Tuesday, May 24, 2016

GP Charlotte 2016: Saturday (The GP)

Well. That was a weekend, wasn't it? I'm still not quite awake. I mean, I'm awake, but I feel a bit like a zombie.

I do, however, want to get this post out there while the conversations about the GP are still fresh. There's a pretty substantial knowledge gap around tournament software--you know, the thing at the heart of the long delays and ever-shifting information that players in Charlotte experienced.

I was the scorekeeping lead for Swiss side events (which got blown up by the influx of 700+ players with Infinite Challenge badges), and I was sent to the GP at the end of Round 4 when they thought the initial problem was fixed to help Kristin and Patrick (the GP scorekeepers) get through the backlog of result slips for the round. I chatted with Kristin on Sunday. My understanding of what happened on the GP is based mostly on that conversation and my own experiences scorekeeping large events, but it does shed some light on some important questions that came up, like why backups weren't an option and why tiebreakers carried over to Day 2 despite previous announcements to the contrary.

Before I get into those things, though, there's some important context. I'm not writing this as a defense of or as an excuse for the things that happened in Charlotte. As much as we (we being everyone on stage--outside admins and SCG staff) tried to make the best out of a miserable situation, I understand that it was exactly that: a miserable situation. It's not the event experience that we wanted to create for the attendees of the Grand Prix, and that's a pretty awful feeling to come home with. But it happened. Instead, I'm writing this to (hopefully) shed some light on the circumstances that led to it all.
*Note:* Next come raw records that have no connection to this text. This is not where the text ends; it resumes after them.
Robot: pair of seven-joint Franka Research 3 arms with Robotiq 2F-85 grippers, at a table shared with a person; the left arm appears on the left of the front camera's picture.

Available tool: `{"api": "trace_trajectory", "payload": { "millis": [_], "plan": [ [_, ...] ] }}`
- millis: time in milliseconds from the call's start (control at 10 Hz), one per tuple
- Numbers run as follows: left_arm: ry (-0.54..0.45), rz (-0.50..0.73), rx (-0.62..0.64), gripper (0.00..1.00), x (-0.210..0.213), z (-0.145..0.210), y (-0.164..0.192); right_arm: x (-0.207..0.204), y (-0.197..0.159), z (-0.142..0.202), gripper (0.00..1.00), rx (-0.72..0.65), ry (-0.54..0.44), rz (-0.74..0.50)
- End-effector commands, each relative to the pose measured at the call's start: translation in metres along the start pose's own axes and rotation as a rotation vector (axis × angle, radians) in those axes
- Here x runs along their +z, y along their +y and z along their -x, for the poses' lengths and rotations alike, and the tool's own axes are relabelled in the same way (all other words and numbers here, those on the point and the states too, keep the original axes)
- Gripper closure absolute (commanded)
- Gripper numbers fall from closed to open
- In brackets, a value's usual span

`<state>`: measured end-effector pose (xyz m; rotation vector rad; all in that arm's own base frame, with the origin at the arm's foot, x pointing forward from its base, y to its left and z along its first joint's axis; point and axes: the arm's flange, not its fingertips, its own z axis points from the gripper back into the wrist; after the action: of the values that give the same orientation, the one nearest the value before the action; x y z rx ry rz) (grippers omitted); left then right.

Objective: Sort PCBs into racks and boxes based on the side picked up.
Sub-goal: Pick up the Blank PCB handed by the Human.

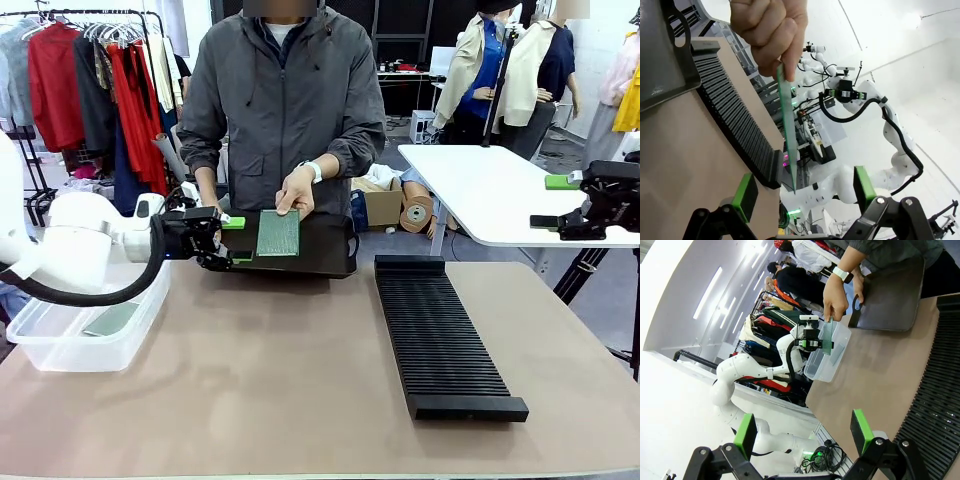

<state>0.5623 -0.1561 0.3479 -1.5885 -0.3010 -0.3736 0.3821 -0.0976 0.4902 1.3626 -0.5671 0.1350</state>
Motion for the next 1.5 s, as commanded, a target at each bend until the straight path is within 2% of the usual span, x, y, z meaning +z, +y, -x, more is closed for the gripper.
{"api": "trace_trajectory", "payload": {
  "millis": [0, 300, 700, 1000, 1400],
  "plan": [
    [-0.037, -0.006, -0.014, 0.0, -0.016, -0.008, 0.008, 0.0, 0.002, -0.001, 0.0, 0.002, -0.003, -0.009],
    [-0.066, -0.008, -0.016, 0.0, -0.032, -0.016, 0.013, 0.0, 0.002, -0.001, 0.0, 0.002, -0.003, -0.009],
    [-0.085, 0.007, 0.001, 0.02, -0.033, -0.017, 0.013, 0.0, 0.002, -0.001, 0.0, 0.002, -0.003, -0.009],
    [-0.054, 0.035, 0.054, 0.16, -0.034, -0.012, 0.007, 0.0, 0.002, -0.001, 0.0, 0.002, -0.003, -0.009],
    [-0.044, 0.043, 0.067, 0.48, -0.039, -0.013, 0.004, 0.0, 0.002, -0.001, 0.0, 0.002, -0.003, -0.009]
  ]
}}
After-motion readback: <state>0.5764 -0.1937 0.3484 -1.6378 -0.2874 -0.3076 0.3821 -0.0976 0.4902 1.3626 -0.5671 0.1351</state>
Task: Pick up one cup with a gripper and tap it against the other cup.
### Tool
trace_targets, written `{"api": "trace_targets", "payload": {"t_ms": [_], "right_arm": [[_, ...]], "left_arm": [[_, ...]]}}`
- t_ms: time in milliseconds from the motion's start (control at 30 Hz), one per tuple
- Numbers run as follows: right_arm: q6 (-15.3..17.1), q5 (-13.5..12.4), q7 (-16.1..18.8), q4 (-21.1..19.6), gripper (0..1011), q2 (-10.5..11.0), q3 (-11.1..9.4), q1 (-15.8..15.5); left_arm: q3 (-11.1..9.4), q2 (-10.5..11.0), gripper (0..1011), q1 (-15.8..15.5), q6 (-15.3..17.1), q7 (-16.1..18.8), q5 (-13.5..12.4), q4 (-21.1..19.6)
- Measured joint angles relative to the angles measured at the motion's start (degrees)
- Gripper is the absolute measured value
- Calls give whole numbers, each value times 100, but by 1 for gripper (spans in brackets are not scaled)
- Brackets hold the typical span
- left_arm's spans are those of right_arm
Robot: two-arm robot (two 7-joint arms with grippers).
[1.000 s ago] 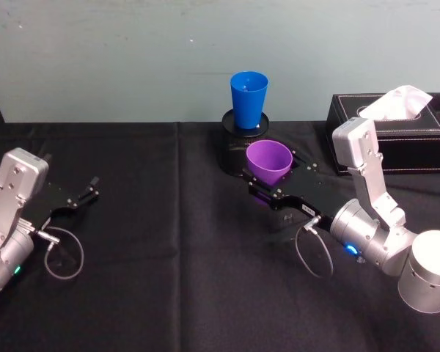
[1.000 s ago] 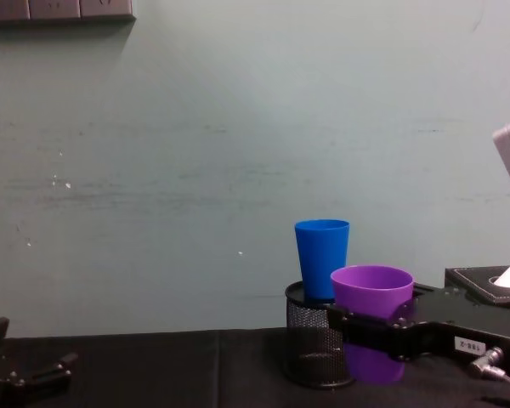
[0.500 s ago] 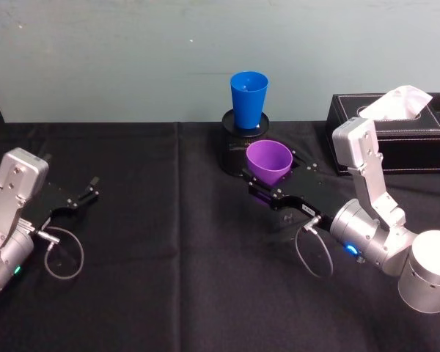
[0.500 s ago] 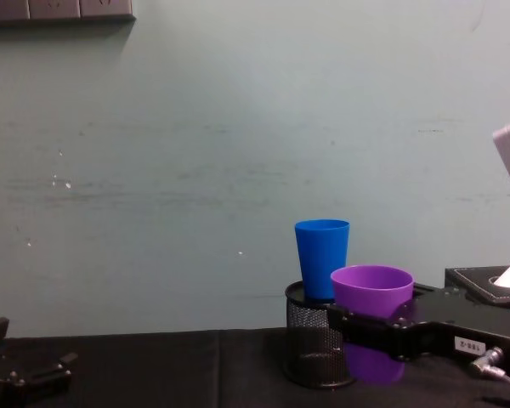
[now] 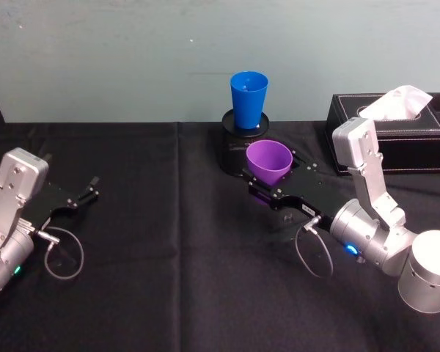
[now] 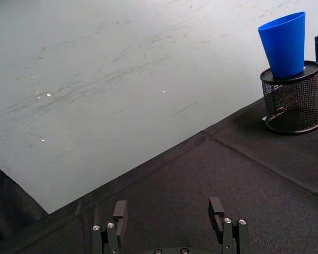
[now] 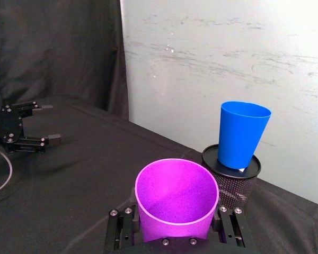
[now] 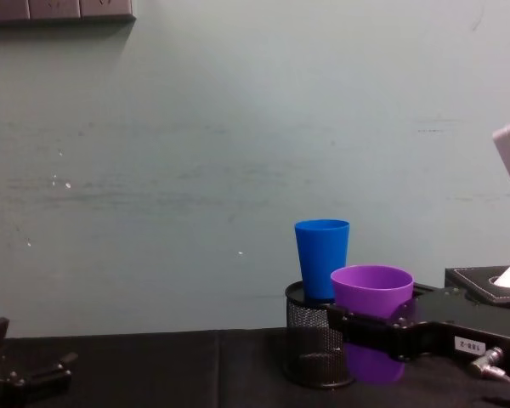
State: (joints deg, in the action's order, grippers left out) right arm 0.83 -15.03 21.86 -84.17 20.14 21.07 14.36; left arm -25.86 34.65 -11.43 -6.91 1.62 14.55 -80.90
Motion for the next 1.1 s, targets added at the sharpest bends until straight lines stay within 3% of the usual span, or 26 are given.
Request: {"api": "trace_targets", "payload": {"t_ms": [1100], "right_arm": [[0, 0, 0, 0, 726, 0, 0, 0]], "left_arm": [[0, 0, 1000, 0, 0, 0, 0, 0]]}}
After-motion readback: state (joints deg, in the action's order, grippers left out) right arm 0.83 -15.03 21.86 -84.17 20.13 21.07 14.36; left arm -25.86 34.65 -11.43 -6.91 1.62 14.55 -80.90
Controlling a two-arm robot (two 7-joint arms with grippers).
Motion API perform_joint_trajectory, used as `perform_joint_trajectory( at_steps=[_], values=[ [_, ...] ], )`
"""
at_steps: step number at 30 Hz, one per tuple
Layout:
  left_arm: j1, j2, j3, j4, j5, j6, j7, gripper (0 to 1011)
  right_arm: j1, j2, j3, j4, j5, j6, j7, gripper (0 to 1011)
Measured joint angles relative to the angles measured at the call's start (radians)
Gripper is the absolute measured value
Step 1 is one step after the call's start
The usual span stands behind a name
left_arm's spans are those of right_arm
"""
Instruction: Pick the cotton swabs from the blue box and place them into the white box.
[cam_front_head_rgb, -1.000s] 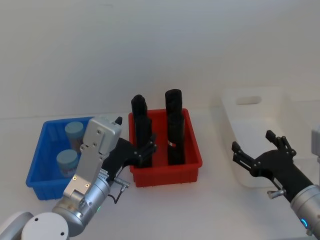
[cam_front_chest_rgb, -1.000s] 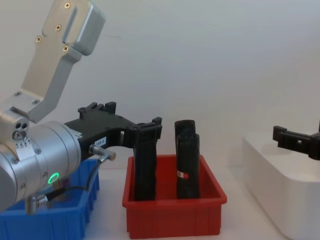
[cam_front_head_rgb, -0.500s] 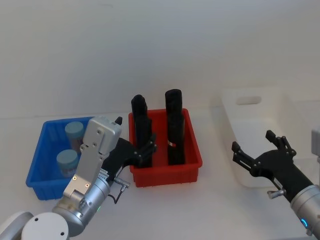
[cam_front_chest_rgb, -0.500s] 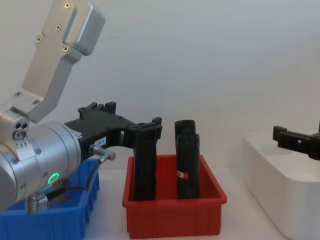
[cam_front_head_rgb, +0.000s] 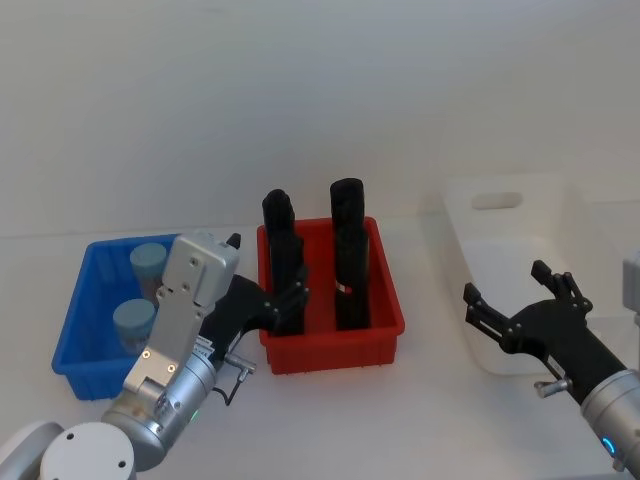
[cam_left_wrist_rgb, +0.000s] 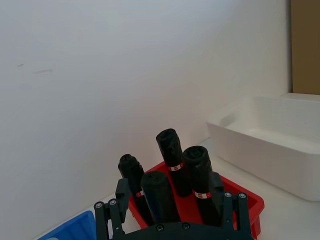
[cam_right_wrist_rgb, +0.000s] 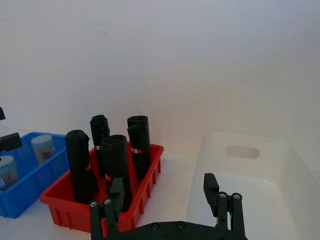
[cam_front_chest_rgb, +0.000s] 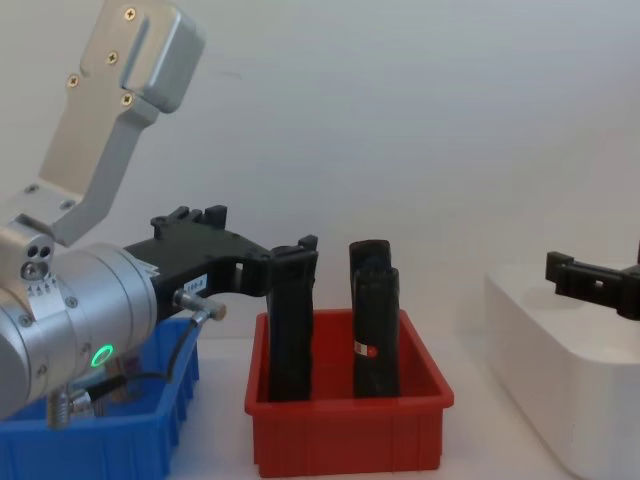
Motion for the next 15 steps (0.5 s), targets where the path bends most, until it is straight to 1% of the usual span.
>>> perform_joint_trajectory(
  at_steps=[8, 15],
  values=[
    [-0.010, 0.001, -0.017, 0.023, -0.022, 0.015, 0.001, 1004, 0.000, 0.000, 0.000, 0.000, 0.000, 0.000, 0.000, 1001],
    [-0.021, 0.006, -0.038, 0.055, -0.049, 0.030, 0.009, 1004, 0.000, 0.000, 0.000, 0.000, 0.000, 0.000, 0.000, 1001]
  ],
)
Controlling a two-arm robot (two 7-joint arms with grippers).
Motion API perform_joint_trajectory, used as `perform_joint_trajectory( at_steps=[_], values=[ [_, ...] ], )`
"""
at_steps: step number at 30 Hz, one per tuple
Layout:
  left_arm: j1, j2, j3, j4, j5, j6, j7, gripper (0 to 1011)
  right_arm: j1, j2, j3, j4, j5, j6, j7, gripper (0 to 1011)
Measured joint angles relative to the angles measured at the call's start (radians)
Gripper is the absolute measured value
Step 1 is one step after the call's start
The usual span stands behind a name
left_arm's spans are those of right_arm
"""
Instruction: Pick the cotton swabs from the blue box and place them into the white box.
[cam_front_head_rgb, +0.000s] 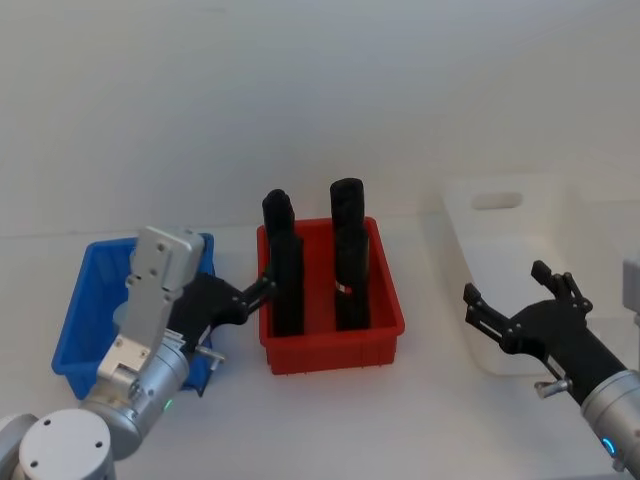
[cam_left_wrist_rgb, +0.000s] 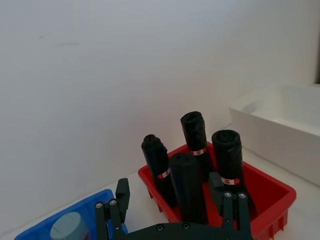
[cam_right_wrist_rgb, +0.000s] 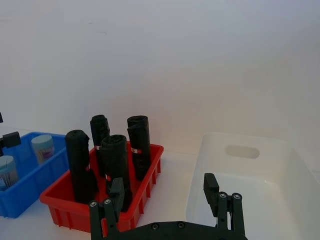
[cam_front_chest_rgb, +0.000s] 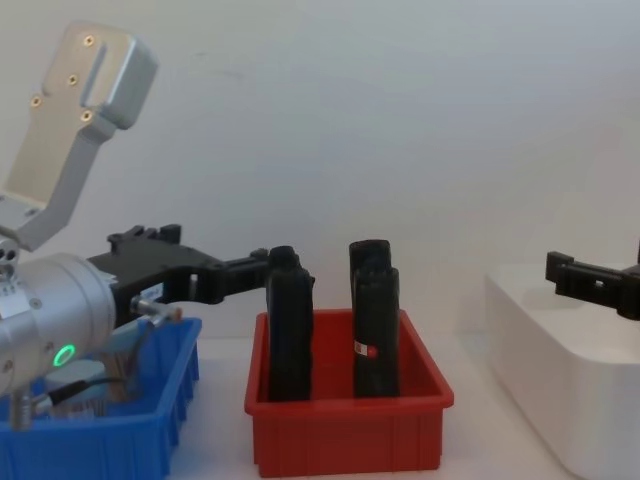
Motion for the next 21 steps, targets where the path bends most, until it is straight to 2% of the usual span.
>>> perform_joint_trajectory(
  at_steps=[21],
  values=[
    [-0.036, 0.020, -0.076, 0.131, -0.113, 0.045, 0.015, 1004, 0.000, 0.000, 0.000, 0.000, 0.000, 0.000, 0.000, 1001]
  ],
)
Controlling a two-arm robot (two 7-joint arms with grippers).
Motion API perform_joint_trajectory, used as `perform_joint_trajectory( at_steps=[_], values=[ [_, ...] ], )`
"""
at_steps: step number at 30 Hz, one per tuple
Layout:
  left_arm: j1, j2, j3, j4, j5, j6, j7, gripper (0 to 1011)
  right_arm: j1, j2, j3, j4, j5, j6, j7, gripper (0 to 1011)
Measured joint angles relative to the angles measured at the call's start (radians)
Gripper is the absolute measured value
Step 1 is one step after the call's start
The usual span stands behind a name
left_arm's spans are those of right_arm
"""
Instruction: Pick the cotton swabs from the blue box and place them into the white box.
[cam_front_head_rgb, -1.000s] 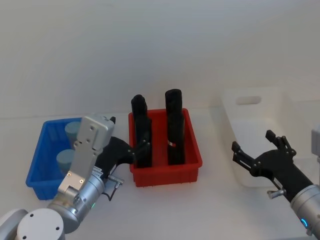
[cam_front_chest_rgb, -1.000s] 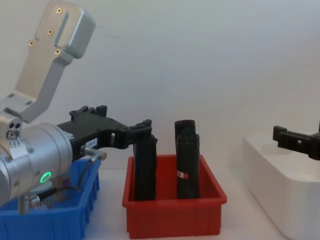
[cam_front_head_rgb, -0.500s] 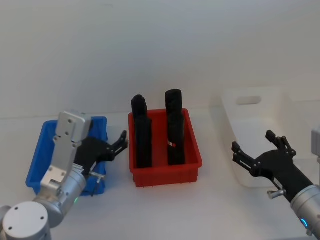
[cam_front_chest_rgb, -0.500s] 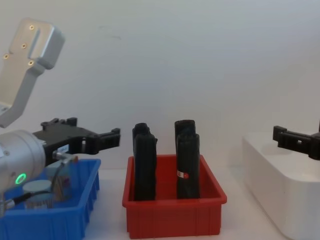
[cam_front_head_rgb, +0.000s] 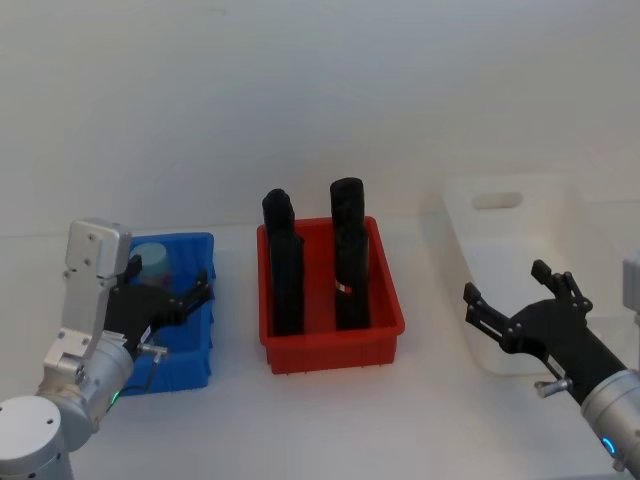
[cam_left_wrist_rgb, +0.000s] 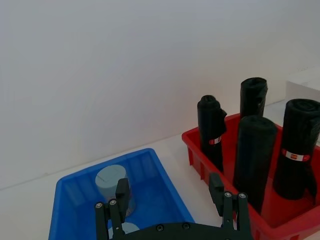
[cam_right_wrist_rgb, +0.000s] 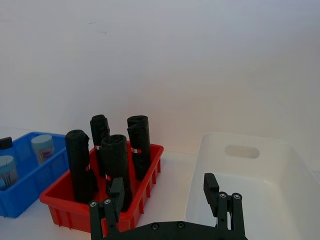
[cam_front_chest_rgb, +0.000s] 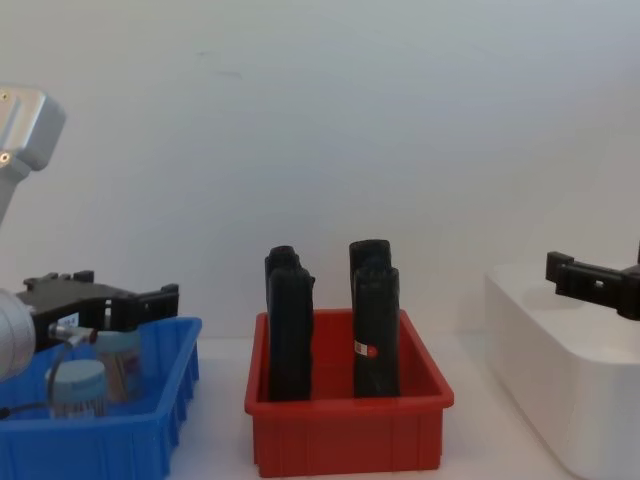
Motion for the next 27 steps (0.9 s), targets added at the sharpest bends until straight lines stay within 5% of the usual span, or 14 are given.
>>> perform_joint_trajectory(
  at_steps=[27],
  values=[
    [-0.046, -0.008, -0.041, 0.175, -0.035, 0.013, -0.029, 1004, 0.000, 0.000, 0.000, 0.000, 0.000, 0.000, 0.000, 1001]
  ],
)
The Unholy Trinity: DCI-R, WER, and WLTR

There are three different pieces of software that have been developed and used for Magic tournaments. Most people are most familiar with WER, or Wizards Event Reporter. This is the software that's used at your Friendly Local Game Store. DCI-R (the R stands for Reporter) used to be used for large events like GPs and SCG Tour events, but it was replaced last year with WLTR, also known as Walter or Wizards Large Tournament Reporter.

WER

When WER came out, the goal was for it to be used to run all events, but it doesn't scale very well. The results entry interface in WER is kind of awful (read: inefficient) for scorekeepers who don't use hotkeys, which is about half of us. Instead of switching over, GPs continued to use DCI-R until last year, when the switch to WLTR happened.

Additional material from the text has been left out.